Las cifras abruman. Ya no se entienden. Aunque sí, hay que entenderlo: hay amigos que luchan contra la enfermedad, parientes mayores de otros que han muerto y a los que no pueden llorar, amigos que se desesperan con sus niños y, sobre todo, con su miedo que no puede delatarles ante sus niños. Hay 324 muertos en España que ayer no había. Una guerra no entiende de amigos. Tienen nombre y apellidos aunque estén muriendo solos.

El presidente sale a hablar a la hora de máxima audiencia. Se esperan más medidas restrictivas, una prórroga del estado de alarma, la enésima reacción. Hace balance y asume el mensaje de que estamos en guerra y la producción, los medios y la respuesta se antojan similares a la respuesta dada en la Guerra Civil. Monjas y militares se han puesto a hacer mascarillas. Inditex, Mango... las grandes del textil donan más. A Ifema llegan los primeros enfermos porque no caben más en los hospitales madrileños. Los trasladan militares, esos que ojalá no entendiéramos ahora tan bien por qué los necesitamos siempre.

Domingo. Esta mañana he empezado otro libro (los tres anteriores fueron las lecturas durante esta misma semana). Es el primer libro que compré en Círculo de Lectores; el primer libro que compré en mi vida, con mi dinero, a los 12 años. ‘El imperio del sol’, de JG Ballard. Está amarillento y hay una pegatina de Phoskitos en la página 44, donde me quedé atascado dos veces hace 30 años. Ahora quiero saldar esa deuda. O cerrar un círculo. Lo malo es que en el primer párrafo habla de una guerra desatada en China y de ataúdes que bajan río abajo.

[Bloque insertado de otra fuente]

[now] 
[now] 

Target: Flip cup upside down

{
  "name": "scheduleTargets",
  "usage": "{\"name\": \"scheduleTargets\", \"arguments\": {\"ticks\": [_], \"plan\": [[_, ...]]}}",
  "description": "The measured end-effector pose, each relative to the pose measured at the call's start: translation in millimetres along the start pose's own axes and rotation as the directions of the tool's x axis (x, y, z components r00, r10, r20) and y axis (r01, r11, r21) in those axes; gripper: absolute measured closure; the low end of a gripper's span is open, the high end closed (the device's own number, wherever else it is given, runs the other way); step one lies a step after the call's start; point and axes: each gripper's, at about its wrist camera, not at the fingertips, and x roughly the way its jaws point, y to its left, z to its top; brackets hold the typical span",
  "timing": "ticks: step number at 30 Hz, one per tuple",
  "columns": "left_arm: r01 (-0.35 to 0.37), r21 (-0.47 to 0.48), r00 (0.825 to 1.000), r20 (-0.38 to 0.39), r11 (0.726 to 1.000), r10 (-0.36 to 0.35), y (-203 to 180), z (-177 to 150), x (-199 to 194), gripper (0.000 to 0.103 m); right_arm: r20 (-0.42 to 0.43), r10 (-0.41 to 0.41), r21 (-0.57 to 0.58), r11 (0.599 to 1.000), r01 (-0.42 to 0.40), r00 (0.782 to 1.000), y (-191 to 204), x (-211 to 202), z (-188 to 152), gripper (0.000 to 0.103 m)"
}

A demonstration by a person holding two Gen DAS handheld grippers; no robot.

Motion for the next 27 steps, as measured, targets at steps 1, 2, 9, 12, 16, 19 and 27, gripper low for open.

No quiero actualizar esta crónica con los datos del domingo. Porque no quiero que se olvide al millar de españoles que no pueden hablar ahora de su semana más triste. Aquellos que inventaron el blues cuentan en sus museos del Mississippi que el género surgió de forma espontánea para aliviar las penas de la esclavitud, de la recogida del algodón a 50 grados de sensación térmica (recuerden la humedad del río) durante un largo día y disfrutar algo de la fresca de la noche. Porque todo buen blues, por muy triste que suene y se cante, va también de la esperanza.